Staff -- Control Engineering, 7/1/2006

I read with great interest the Academic Viewpoint column "Process controls: what to teach" (CE, May 2006, p. 26). While I am not a chemical engineer, I have worked in the process control field (instrumentation R&D and design) for over 30 years. My academic education included two courses in control theory that covered many of the topics discussed in the column. Fundamental to these courses was a firm grounding in Laplace transforms and frequency-domain analysis. My ongoing education has built on the solid foundation I received from these courses.

I found the rankings given [on course topics] a bit incongruous. In particular, it is hard to see how someone can be expected to optimize a control system (#1) without having a basic understanding of the dynamics involved (#9) and how to properly tune a control loop (#7). The identification of bimodality of the answers when based on industry is interesting. It raised, in my mind, the question of whether or not there is a bimodal aspect related to whether or not the respondents were practicing engineers or were higher up the management chain.
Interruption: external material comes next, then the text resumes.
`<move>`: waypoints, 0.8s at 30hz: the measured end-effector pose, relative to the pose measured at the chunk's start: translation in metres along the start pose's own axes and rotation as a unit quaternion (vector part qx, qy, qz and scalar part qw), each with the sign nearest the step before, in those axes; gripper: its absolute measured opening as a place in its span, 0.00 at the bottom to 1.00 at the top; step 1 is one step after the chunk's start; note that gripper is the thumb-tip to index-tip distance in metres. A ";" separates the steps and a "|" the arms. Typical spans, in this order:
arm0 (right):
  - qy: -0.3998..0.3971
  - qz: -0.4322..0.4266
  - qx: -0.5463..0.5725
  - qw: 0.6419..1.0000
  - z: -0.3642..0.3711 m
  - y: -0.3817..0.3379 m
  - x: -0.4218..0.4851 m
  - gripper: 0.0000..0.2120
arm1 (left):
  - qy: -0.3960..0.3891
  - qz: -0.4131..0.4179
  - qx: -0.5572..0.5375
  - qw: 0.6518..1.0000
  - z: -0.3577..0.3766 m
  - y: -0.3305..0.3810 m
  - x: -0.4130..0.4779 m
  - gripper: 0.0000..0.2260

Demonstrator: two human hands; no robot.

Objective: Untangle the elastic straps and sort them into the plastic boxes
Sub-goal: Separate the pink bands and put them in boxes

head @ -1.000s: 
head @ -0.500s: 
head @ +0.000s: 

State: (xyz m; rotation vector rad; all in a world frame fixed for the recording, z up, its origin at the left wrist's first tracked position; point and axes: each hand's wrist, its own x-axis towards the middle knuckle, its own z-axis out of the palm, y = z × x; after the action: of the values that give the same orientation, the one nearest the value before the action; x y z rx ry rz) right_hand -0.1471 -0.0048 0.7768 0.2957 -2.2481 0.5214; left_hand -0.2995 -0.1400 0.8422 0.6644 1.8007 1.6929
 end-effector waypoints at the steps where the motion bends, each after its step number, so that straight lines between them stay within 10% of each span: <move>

David E. Wiklund, senior principal engineer, Rosemount Inc., Emerson Process Management

Thanks for input, perspective

Expectations of process control engineers, at least with a chemical engineering background, have grown over the years to include issues like optimization and statistical modeling. I work with several people at the Austin Emerson location on those particular features.

Another reason loop tuning and frequency response ranked fairly low in the survey I reported is that about half of the respondents came from the batch process control perspective, such as pharma, which is not so focused on PID control as the continuous process industries.

If you would like to read more about these topics, I have co-authored a textbook with Dale Seborg entitled "Process Dynamics and Control" (Wiley, 2004, 2nd edition) that covers the current viewpoint on loop tuning (using more up-to-date correlations based on transfer function models in Chapter 12) and the use of steady state optimization for profit maximization (Ch.19) and dynamic optimization for constrained multivariable control (Ch.20).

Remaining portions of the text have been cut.